Print nothing except the lines of the listing below from the line with "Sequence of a" to the line with "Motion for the", each exactly as written, both ends included.

┌─ Recorded information

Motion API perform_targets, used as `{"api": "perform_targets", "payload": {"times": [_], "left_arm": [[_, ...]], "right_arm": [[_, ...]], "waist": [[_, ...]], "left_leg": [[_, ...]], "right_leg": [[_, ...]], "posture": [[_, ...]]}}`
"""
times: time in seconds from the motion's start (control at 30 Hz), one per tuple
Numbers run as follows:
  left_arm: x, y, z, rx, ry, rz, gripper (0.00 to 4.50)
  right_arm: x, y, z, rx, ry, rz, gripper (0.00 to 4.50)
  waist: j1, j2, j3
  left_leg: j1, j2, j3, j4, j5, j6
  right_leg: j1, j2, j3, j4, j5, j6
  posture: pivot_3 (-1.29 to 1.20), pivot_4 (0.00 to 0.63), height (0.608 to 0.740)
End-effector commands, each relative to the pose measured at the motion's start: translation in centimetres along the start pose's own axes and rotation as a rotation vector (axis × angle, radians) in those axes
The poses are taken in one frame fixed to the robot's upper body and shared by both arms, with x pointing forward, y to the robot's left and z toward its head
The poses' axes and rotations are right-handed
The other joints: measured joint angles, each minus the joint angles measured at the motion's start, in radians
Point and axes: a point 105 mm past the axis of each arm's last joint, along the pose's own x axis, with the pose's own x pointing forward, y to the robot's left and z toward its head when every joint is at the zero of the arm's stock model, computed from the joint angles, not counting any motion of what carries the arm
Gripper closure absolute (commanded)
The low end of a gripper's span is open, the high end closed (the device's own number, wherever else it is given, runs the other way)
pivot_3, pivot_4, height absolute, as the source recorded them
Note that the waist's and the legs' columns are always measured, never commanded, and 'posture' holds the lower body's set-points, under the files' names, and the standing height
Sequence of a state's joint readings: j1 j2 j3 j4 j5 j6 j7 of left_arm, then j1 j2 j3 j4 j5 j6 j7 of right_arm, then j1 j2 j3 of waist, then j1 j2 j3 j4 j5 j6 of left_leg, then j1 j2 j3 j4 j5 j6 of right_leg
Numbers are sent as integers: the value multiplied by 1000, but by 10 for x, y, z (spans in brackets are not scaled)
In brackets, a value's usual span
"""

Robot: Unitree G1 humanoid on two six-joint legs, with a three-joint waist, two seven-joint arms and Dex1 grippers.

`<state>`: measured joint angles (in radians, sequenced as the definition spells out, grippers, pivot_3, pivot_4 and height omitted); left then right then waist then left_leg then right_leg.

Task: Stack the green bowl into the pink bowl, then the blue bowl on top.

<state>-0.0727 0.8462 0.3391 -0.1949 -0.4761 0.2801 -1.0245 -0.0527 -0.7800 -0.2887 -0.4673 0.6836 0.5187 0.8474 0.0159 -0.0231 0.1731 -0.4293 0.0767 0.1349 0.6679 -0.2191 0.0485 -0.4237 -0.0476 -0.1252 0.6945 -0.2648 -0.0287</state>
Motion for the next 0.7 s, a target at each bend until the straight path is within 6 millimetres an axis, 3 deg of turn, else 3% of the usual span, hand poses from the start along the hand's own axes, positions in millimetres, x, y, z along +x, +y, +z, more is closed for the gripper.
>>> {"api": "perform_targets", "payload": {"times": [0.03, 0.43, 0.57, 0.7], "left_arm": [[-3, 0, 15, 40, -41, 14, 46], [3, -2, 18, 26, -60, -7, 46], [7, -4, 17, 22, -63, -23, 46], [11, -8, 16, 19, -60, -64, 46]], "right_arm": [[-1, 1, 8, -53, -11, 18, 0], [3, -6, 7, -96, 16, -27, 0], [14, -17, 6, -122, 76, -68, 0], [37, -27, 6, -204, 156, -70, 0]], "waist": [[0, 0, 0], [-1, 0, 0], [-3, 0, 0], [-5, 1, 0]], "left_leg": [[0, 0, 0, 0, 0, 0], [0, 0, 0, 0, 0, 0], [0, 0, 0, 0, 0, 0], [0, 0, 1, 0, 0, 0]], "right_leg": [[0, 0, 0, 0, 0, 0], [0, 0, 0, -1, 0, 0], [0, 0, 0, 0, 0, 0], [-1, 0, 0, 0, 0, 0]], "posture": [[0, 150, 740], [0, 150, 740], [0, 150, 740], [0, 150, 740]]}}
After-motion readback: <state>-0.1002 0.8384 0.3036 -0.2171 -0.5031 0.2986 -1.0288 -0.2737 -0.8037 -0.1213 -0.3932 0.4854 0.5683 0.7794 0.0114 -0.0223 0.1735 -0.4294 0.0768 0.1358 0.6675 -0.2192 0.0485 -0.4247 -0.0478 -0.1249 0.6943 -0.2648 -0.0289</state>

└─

• **Result**:
Sequence of a state's joint readings: j1 j2 j3 j4 j5 j6 j7 of left_arm, then j1 j2 j3 j4 j5 j6 j7 of right_arm, then j1 j2 j3 of waist, then j1 j2 j3 j4 j5 j6 of left_leg, then j1 j2 j3 j4 j5 j6 of right_leg
Numbers are sent as integers: the value multiplied by 1000, but by 10 for x, y, z (spans in brackets are not scaled)
In brackets, a value's usual span
"""

Robot: Unitree G1 humanoid on two six-joint legs, with a three-joint waist, two seven-joint arms and Dex1 grippers.

`<state>`: measured joint angles (in radians, sequenced as the definition spells out, grippers, pivot_3, pivot_4 and height omitted); left then right then waist then left_leg then right_leg.

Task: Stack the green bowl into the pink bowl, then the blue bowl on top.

<state>-0.0727 0.8462 0.3391 -0.1949 -0.4761 0.2801 -1.0245 -0.0527 -0.7800 -0.2887 -0.4673 0.6836 0.5187 0.8474 0.0159 -0.0231 0.1731 -0.4293 0.0767 0.1349 0.6679 -0.2191 0.0485 -0.4237 -0.0476 -0.1252 0.6945 -0.2648 -0.0287</state>
Motion for the next 0.7 s, a target at each bend until the straight path is within 6 millimetres an axis, 3 deg of turn, else 3% of the usual span, hand poses from the start along the hand's own axes, positions in millimetres, x, y, z along +x, +y, +z, more is closed for the gripper.

This exercise is now finished.